▸ **Required work**: Repeat back every line of the data, exactly.

▸ **Provided data**:
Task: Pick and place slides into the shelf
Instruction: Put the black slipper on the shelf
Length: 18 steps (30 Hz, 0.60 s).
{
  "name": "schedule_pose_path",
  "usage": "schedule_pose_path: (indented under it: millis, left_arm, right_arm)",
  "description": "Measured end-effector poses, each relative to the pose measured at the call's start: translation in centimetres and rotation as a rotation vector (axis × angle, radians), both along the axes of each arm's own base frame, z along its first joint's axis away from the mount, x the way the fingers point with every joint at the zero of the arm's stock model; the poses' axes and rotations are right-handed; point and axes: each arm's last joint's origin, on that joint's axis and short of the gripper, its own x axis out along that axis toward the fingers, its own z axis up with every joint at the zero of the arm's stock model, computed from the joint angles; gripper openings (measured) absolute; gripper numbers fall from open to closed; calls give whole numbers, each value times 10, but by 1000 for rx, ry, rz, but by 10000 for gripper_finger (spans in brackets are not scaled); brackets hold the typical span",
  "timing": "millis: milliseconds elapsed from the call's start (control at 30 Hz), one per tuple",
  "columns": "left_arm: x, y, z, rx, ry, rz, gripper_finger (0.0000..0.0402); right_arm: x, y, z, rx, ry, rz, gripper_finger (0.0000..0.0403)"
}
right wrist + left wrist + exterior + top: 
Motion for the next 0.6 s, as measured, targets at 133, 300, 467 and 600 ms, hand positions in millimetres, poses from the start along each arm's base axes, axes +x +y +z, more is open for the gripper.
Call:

▸ **Solution to this problem**:
Task: Pick and place slides into the shelf
Instruction: Put the black slipper on the shelf
Length: 18 steps (30 Hz, 0.60 s).
{
  "name": "schedule_pose_path",
  "usage": "schedule_pose_path: (indented under it: millis, left_arm, right_arm)",
  "description": "Measured end-effector poses, each relative to the pose measured at the call's start: translation in centimetres and rotation as a rotation vector (axis × angle, radians), both along the axes of each arm's own base frame, z along its first joint's axis away from the mount, x the way the fingers point with every joint at the zero of the arm's stock model; the poses' axes and rotations are right-handed; point and axes: each arm's last joint's origin, on that joint's axis and short of the gripper, its own x axis out along that axis toward the fingers, its own z axis up with every joint at the zero of the arm's stock model, computed from the joint angles; gripper openings (measured) absolute; gripper numbers fall from open to closed; calls give whole numbers, each value times 10, but by 1000 for rx, ry, rz, but by 10000 for gripper_finger (spans in brackets are not scaled); brackets hold the typical span",
  "timing": "millis: milliseconds elapsed from the call's start (control at 30 Hz), one per tuple",
  "columns": "left_arm: x, y, z, rx, ry, rz, gripper_finger (0.0000..0.0402); right_arm: x, y, z, rx, ry, rz, gripper_finger (0.0000..0.0403)"
}
right wrist + left wrist + exterior + top: 
Motion for the next 0.6 s, as measured, targets at 133, 300, 467 and 600 ms, hand positions in millimetres, poses from the start along each arm's base axes, axes +x +y +z, more is open for the gripper.
Call:

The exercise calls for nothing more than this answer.